A few questions I haven't found the answer to:
What is the frequency response of the iPhone accelerometer? What hardware filters exist between the accelerometer and the analog to digital converter?
What is the fastest reading rate the accelerometer delegate can be called without duplicating reading values?
Differences in the above for the various phones?
Any good tips for designing the filters, such as cutoff frequency for separating gravity and user motion?
Any code or tips for the integration steps? Any reason to integrate in the cartesion coordinate system rather than as vector, or vise versa?
Any other experiences, tips, or information that one should know prior to implementing this?
As I find information out, I'll be collecting it in this answer.
Hardware
The 3GS uses an ST LIS331DL 3-axis ±2g/±8g digital accelerometer.
The iPhone 4 and iPad use an ST LIS331DLH 3-axis ±2g/±4g/±8g digital accelerometer.
They are both capable of being read at 100Hz and 400Hz, although on the iPhone 3G (under iOS 4.1) the accelerometer delegate is not called more frequently than 100Hz even if setUpdateInterval is set for faster updates. I do not know if the API permits faster updates on the iPhone 4, and Apple's documentation merely states that the maximum is determined by the hardware of the iPhone. (TBD)
The A/D converter is on the same silicon as the MEM sensor, which is good for noise immunity.
The DL version is 8 bits (3GS) while the DLH version is 12 bits (iPhone 4). The maximum bias (offset) in the DL version is twice the bias of the DLH (0.04g vs 0.02g) version.
The data sheet for the DLH reports acceleration noise density, but that value is not reported on the DL datasheet. Noise density is reasonably low at 218 μg/√Hz for the DLH.
Both sensors give either 100Hz sampling or 400Hz sampling speeds, with no custom rate. The sensor discards values if the iPhone doesn't read the output register at the set sampling rate.
The "typical" full scale value for the DL sensor is ±2.3g, but ST only guarantees that it's at least ±2g.
Temperature effects on the sensor are present and measurable, but not very significant.
TBD:
Is the hardware filter turned on, and what are the filtering characteristics?
How noisy is the power supply to the accelerometer? (Anybody just happen to have the iPhone schematic laying around?)
The accelerometer uses an internal clock to provide timing for the sample rate and A/D conversion. The datasheet does not indicate the accuracy, precision, or temperature sensitivity of this clock. For accurate time analysis the iPhone must use an interrupt to sense when a sample is done and record the time in the interrupt. (whether this is done or not is unknown, but it's the only way to get accurate timing information)
API
Requesting lower than 100Hz sampling rates results in getting selected samples, while discarding the rest. If a sampling rate that is not a factor of 100Hz is requested in software, the time intervals between real sensor readings cannot be even. Apple does not guarantee even sampling rates even if a factor of 100 is used.

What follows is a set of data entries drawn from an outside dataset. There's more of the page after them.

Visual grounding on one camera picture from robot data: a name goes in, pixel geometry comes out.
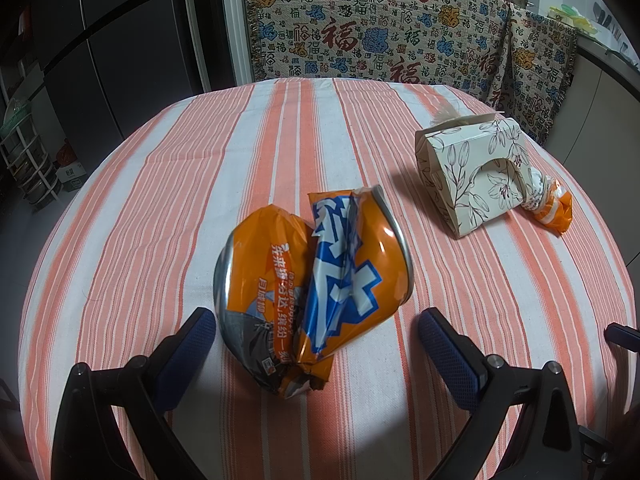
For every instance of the printed blanket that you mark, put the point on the printed blanket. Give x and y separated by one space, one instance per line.
375 35

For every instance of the green plastic dish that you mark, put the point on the green plastic dish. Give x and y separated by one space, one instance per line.
572 17

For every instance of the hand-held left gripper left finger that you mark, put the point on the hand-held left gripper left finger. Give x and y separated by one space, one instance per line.
192 345

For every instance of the crushed orange can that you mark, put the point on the crushed orange can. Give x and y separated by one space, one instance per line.
280 270

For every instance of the dark refrigerator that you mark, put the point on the dark refrigerator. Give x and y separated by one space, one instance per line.
125 35

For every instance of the floral paper box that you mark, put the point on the floral paper box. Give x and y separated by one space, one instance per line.
465 185

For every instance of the orange striped tablecloth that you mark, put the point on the orange striped tablecloth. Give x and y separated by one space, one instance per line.
200 160

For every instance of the orange snack wrapper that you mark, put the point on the orange snack wrapper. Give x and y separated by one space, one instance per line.
555 210

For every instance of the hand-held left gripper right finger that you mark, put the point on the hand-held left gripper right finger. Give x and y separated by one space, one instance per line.
447 355

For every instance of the small cardboard box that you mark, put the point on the small cardboard box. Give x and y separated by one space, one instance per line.
70 172

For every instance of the grey kitchen counter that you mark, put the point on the grey kitchen counter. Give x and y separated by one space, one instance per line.
600 90

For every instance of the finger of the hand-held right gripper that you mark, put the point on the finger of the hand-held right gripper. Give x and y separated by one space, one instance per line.
597 452
625 334

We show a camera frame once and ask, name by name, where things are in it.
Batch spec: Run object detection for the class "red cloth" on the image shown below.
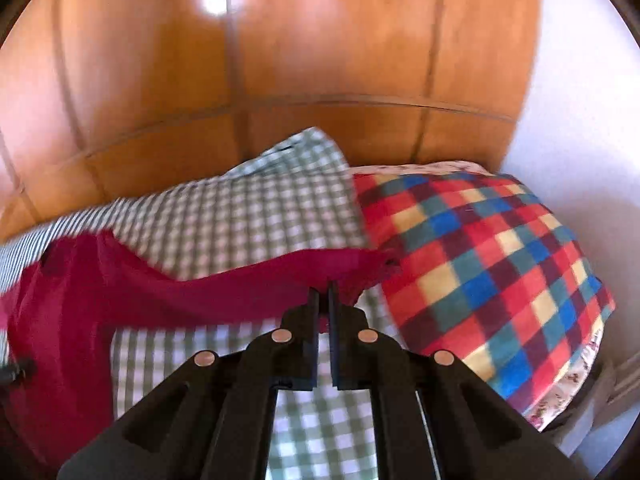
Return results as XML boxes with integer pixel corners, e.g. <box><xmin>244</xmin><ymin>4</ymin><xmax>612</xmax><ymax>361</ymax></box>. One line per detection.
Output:
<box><xmin>0</xmin><ymin>230</ymin><xmax>402</xmax><ymax>461</ymax></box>

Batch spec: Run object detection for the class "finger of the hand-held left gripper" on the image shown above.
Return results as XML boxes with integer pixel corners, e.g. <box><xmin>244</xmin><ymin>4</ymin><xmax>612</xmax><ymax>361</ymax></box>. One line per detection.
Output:
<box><xmin>0</xmin><ymin>357</ymin><xmax>37</xmax><ymax>387</ymax></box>

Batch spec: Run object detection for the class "green gingham bed sheet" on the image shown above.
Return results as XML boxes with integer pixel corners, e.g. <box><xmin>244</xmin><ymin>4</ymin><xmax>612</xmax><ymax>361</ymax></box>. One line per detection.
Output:
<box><xmin>0</xmin><ymin>127</ymin><xmax>418</xmax><ymax>480</ymax></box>

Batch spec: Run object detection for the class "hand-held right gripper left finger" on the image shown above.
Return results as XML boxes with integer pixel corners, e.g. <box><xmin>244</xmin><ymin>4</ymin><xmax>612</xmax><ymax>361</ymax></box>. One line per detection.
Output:
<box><xmin>57</xmin><ymin>287</ymin><xmax>321</xmax><ymax>480</ymax></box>

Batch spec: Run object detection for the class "wooden headboard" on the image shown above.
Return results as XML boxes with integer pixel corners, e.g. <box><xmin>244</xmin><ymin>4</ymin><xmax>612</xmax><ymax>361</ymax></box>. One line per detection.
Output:
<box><xmin>0</xmin><ymin>0</ymin><xmax>547</xmax><ymax>243</ymax></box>

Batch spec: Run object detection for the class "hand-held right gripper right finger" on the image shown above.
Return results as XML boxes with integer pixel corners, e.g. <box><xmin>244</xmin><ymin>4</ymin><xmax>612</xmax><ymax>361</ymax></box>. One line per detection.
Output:
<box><xmin>327</xmin><ymin>280</ymin><xmax>592</xmax><ymax>480</ymax></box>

It appears that the API provides no software filtering.
The API does scale the raw accelerometer value into a double representing Gs. The scaling factor used is unknown, and whether this is different for each phone (ie, calibrated) and whether the calibration occurs on an ongoing basis to account fo sensor drift is unknown. Online reports seem to suggest that the iPhone does re-calibrate itself on occasion when it's lying flat on a surface.
Results from simple testing suggest that the API sets the sensor to ±2g for the 3GS, which is generally fine for handheld movements.
TBD:
Does Apple calibrate each unit so that the UIAccelerometer reports 1G as 1G? Apple's documentation specifically warns against using the device for sensitive measurement applications.
Does the reported NSTimeInterval represent when the values were read from the accelerometer, or when the accelerometer interrupt indicated that new values were ready?
I'm just dealing with the same problem. The only difference to your approach is that I don't want to rely on the low pass filter to find gravity. (TBH I don't see how I can reliably tell the gravity vector from the accelerometer readings)
Am trying it with the gyros right now.